**Your assignment**
Restrict the output to the lines below starting at the one that contains "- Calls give" and ending at the one that contains "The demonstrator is", and restate them word for word, both ends included.

**Data listing**

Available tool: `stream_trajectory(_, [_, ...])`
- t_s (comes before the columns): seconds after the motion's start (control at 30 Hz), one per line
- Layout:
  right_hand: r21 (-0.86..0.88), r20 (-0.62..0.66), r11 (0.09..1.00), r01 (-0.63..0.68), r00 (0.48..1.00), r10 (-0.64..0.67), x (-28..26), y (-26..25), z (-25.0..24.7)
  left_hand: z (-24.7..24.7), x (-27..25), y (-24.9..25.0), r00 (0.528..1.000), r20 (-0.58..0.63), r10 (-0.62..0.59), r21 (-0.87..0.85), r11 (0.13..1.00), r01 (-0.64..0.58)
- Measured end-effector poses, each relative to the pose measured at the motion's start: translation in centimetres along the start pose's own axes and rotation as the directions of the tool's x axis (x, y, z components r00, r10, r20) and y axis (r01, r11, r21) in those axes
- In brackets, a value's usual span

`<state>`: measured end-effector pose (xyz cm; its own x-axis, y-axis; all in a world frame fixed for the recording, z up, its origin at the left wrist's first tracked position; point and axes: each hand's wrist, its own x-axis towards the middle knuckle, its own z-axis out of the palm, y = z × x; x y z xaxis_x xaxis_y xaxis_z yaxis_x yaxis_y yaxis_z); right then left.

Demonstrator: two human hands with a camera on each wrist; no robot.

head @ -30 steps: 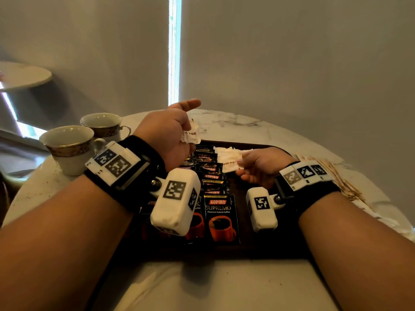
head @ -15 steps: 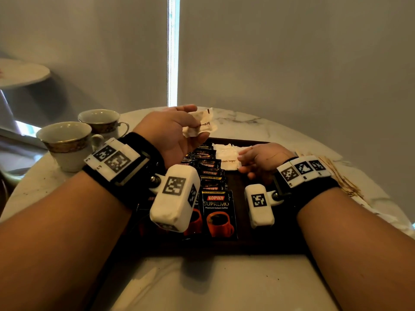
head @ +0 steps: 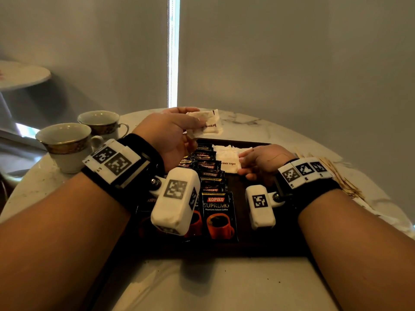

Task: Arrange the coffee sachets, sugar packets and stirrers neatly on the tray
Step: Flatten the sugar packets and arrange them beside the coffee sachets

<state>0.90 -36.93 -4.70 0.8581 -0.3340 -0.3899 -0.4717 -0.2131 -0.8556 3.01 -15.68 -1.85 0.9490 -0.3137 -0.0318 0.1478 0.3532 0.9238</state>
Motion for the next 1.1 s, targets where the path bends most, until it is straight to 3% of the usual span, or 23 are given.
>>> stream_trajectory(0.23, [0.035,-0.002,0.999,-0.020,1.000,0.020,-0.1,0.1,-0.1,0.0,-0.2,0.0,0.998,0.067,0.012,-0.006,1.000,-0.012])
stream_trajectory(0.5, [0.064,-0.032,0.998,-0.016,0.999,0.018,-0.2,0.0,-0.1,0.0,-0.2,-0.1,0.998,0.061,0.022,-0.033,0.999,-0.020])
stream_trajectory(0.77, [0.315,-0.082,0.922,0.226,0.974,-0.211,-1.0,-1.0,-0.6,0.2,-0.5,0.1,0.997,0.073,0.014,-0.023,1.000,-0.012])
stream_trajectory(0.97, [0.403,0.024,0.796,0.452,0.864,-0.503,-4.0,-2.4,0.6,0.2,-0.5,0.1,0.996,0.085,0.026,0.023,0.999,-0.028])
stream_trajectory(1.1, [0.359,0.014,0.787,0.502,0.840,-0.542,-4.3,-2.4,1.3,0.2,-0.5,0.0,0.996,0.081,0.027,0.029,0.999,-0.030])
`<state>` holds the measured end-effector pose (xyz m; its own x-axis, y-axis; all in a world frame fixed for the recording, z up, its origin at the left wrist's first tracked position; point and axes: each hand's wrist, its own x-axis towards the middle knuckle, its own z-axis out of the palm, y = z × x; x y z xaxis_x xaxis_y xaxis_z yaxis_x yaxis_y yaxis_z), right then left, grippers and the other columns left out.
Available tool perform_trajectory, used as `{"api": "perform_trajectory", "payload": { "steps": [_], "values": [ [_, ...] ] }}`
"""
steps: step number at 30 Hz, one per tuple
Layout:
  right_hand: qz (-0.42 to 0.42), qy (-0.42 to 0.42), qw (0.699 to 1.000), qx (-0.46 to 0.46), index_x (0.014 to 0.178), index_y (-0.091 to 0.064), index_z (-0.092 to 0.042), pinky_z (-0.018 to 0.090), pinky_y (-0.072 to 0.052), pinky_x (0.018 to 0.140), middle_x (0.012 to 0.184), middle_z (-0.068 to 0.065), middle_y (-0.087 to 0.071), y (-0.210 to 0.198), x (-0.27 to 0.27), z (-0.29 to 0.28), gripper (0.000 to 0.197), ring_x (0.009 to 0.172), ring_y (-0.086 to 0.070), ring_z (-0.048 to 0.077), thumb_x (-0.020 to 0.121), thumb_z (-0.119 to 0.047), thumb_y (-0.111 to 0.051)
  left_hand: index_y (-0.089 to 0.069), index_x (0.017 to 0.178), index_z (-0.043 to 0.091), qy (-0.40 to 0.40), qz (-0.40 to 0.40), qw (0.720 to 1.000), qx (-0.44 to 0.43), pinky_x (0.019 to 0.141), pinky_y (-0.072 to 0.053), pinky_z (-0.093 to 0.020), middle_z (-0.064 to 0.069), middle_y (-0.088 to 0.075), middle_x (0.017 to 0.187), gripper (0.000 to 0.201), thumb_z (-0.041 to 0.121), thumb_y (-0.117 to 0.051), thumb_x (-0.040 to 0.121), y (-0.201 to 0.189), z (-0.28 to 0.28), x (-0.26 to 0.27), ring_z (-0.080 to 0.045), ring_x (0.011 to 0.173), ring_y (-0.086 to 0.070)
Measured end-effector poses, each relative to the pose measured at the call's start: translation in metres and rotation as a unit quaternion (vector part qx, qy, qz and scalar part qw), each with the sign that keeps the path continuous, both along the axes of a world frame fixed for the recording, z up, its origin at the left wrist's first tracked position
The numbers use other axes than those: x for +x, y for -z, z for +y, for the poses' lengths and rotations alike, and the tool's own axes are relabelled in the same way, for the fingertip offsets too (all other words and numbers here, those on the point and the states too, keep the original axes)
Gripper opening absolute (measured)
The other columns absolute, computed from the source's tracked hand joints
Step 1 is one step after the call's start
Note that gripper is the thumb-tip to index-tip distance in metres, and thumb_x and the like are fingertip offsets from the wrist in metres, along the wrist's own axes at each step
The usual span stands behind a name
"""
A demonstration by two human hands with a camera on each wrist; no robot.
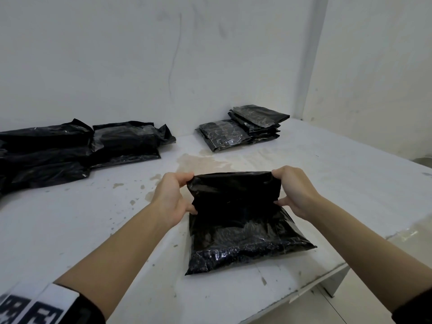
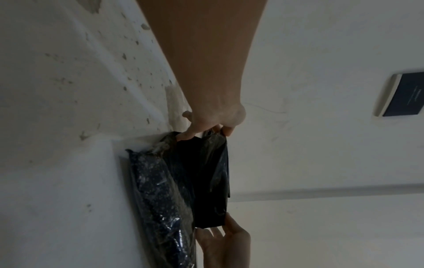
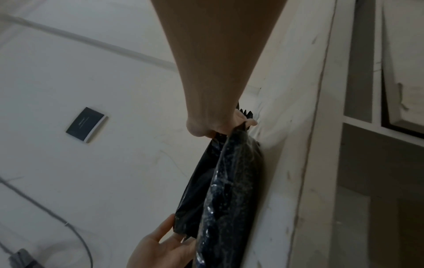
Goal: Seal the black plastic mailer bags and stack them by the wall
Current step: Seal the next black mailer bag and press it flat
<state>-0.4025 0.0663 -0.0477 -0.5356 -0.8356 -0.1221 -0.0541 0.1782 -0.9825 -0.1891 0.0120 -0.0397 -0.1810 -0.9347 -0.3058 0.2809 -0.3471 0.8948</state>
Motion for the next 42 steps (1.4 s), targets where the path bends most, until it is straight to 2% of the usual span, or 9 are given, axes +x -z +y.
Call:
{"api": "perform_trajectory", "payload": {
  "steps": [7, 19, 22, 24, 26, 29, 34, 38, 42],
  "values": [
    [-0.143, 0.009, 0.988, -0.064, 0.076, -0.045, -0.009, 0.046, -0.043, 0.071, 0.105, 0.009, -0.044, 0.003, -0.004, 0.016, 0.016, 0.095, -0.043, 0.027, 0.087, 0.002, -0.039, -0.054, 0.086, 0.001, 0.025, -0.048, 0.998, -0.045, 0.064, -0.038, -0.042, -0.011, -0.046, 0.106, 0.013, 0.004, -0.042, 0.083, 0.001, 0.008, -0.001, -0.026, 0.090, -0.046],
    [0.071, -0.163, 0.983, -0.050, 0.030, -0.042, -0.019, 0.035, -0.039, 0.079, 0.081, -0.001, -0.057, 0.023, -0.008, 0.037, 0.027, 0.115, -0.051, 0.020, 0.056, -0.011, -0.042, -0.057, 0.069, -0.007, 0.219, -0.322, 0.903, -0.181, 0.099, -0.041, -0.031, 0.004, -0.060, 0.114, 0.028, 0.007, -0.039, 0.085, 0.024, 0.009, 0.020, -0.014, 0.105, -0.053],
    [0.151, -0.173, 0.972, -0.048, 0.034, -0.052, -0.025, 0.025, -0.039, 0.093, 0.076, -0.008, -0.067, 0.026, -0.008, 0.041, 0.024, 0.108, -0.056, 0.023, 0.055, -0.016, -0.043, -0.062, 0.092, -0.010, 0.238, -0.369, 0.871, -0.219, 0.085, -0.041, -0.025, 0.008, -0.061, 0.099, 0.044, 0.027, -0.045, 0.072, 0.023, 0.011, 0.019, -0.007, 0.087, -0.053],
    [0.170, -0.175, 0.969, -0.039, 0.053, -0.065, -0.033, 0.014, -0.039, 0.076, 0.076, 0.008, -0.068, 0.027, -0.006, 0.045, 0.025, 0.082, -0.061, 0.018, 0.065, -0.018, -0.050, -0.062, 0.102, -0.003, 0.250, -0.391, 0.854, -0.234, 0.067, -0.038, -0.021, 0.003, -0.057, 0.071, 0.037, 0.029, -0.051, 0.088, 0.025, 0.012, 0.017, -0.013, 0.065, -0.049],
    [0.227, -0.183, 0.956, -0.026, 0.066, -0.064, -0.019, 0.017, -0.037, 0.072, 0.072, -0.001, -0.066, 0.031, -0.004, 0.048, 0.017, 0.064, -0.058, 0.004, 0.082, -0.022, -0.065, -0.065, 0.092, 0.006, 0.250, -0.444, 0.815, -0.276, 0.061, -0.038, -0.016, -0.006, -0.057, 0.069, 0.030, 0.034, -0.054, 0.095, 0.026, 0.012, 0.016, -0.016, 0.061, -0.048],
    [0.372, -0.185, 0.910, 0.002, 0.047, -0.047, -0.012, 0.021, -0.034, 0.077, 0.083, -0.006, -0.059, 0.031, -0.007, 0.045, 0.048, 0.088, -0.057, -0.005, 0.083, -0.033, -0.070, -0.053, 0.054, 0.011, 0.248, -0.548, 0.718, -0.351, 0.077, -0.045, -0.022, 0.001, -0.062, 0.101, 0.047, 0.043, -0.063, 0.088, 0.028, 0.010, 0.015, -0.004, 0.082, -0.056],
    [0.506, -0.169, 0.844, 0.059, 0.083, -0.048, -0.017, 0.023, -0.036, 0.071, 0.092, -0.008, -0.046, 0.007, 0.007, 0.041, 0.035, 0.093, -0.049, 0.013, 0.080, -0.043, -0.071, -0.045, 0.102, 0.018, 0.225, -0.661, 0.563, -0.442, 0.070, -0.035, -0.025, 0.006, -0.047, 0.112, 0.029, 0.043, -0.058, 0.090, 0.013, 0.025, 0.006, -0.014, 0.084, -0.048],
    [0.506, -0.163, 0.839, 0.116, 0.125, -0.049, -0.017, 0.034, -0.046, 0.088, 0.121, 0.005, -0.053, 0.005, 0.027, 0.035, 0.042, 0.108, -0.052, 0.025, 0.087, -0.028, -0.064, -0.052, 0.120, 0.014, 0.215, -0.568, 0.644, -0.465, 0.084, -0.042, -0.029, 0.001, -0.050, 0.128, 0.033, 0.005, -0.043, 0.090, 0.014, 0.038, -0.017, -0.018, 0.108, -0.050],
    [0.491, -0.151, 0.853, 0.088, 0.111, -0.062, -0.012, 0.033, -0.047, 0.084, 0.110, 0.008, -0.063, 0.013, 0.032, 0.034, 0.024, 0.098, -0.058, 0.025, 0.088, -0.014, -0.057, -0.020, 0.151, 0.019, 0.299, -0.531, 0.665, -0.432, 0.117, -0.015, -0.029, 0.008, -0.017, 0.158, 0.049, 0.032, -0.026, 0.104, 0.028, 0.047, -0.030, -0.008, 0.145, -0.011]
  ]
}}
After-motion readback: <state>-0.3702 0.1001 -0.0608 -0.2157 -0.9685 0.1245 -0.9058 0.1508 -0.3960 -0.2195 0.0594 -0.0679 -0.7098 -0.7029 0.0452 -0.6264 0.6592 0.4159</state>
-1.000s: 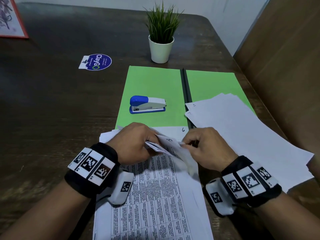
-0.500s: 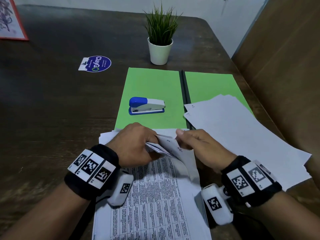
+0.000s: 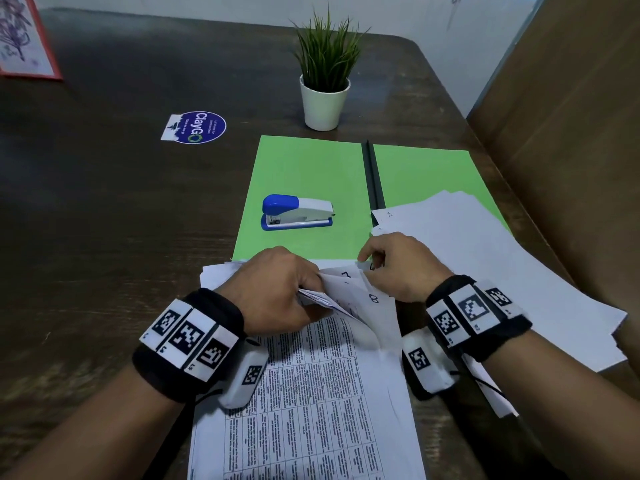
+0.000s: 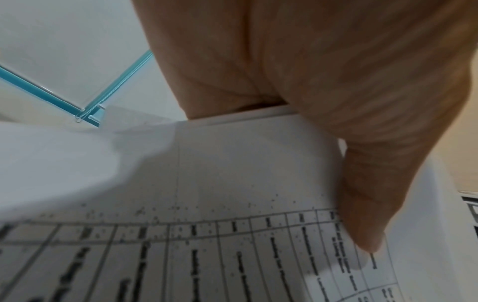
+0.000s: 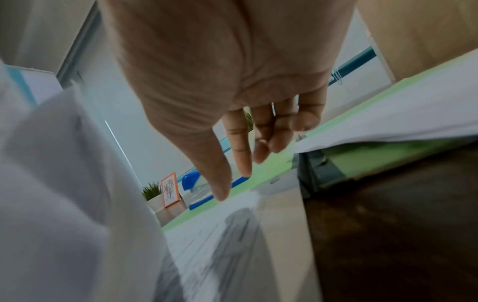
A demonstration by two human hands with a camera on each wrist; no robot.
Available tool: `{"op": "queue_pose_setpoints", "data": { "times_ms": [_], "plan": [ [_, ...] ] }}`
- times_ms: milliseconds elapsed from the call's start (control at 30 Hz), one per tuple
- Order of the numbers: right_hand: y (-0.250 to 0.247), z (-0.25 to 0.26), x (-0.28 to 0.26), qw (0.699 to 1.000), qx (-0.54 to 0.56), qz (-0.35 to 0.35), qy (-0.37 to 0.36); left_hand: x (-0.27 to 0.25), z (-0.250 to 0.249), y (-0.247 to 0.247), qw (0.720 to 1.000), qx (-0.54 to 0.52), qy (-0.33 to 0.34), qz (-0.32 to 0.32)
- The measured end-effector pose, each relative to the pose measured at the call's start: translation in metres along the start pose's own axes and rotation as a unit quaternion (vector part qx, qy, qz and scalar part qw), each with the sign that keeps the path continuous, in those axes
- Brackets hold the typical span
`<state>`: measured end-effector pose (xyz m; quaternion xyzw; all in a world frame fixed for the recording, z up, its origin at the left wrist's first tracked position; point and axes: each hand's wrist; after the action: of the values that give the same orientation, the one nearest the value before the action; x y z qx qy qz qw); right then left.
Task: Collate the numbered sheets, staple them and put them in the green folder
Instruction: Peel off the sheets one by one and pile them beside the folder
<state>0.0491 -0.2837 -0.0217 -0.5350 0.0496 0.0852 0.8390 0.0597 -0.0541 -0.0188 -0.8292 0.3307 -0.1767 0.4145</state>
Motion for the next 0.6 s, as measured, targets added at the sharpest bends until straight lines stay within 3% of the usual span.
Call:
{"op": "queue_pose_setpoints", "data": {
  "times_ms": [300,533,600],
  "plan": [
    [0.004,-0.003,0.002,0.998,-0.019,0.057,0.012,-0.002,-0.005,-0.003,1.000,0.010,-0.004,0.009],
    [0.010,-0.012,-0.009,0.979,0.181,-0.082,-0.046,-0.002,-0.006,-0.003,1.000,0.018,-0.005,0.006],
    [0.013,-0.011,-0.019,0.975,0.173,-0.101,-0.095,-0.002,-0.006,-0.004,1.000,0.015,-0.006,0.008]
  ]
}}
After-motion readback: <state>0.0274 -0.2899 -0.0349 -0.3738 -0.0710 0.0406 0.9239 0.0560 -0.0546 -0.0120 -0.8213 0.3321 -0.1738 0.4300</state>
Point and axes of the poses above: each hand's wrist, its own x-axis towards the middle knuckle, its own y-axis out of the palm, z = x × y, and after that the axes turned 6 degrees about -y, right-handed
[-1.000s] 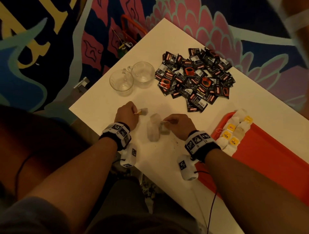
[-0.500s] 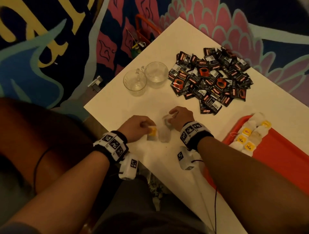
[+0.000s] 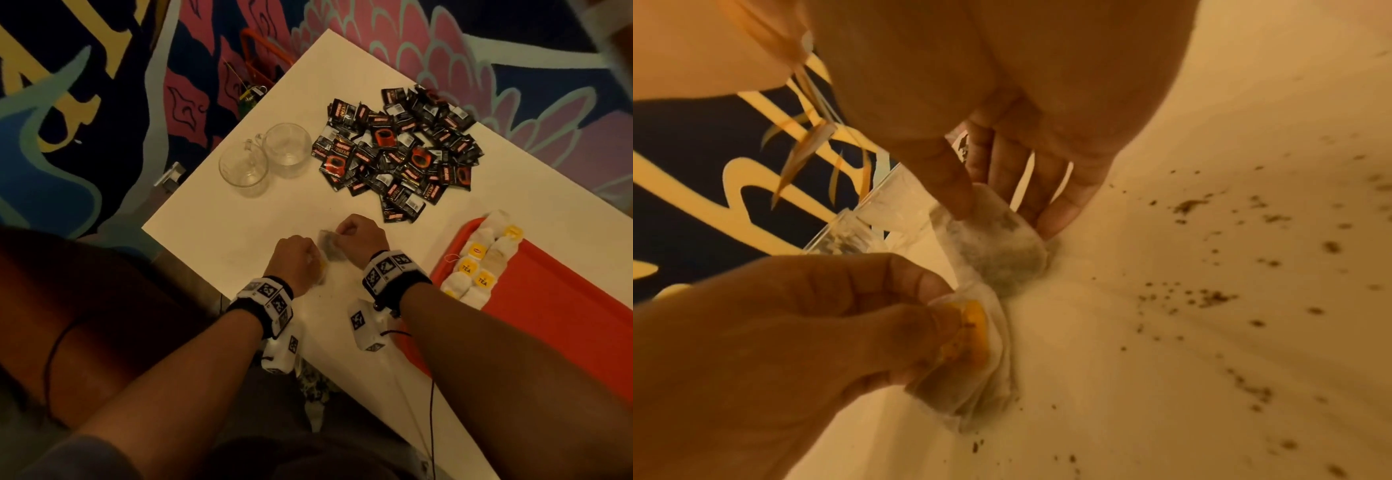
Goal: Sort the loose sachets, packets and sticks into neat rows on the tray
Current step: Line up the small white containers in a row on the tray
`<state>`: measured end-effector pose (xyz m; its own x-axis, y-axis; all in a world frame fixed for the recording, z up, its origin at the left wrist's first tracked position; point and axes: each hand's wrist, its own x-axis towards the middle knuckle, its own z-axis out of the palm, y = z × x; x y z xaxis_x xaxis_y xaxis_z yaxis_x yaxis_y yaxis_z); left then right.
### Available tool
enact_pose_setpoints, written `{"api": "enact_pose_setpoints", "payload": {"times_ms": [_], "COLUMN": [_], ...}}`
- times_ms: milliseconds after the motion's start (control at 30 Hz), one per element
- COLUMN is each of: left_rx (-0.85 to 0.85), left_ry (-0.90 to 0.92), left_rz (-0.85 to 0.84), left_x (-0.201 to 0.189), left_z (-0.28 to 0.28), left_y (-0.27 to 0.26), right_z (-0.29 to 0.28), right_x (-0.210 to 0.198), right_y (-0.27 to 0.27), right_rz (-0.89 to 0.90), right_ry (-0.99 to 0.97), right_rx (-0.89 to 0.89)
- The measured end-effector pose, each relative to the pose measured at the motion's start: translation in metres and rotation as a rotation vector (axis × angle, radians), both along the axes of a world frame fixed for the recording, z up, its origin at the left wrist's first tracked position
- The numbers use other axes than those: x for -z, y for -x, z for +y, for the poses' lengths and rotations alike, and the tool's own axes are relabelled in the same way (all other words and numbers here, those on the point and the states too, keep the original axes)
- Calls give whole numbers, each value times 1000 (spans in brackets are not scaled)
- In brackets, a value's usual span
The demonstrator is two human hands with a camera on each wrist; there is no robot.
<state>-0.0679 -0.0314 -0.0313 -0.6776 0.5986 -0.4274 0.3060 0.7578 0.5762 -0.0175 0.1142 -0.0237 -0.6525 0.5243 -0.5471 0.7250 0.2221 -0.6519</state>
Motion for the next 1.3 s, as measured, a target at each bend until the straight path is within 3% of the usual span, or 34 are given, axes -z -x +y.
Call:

**Output for this task**
- Calls give whole numbers, each value times 1000 (spans in brackets are not scaled)
- In brackets, a value's usual span
The demonstrator is two human hands with a camera on each wrist; there is no robot.

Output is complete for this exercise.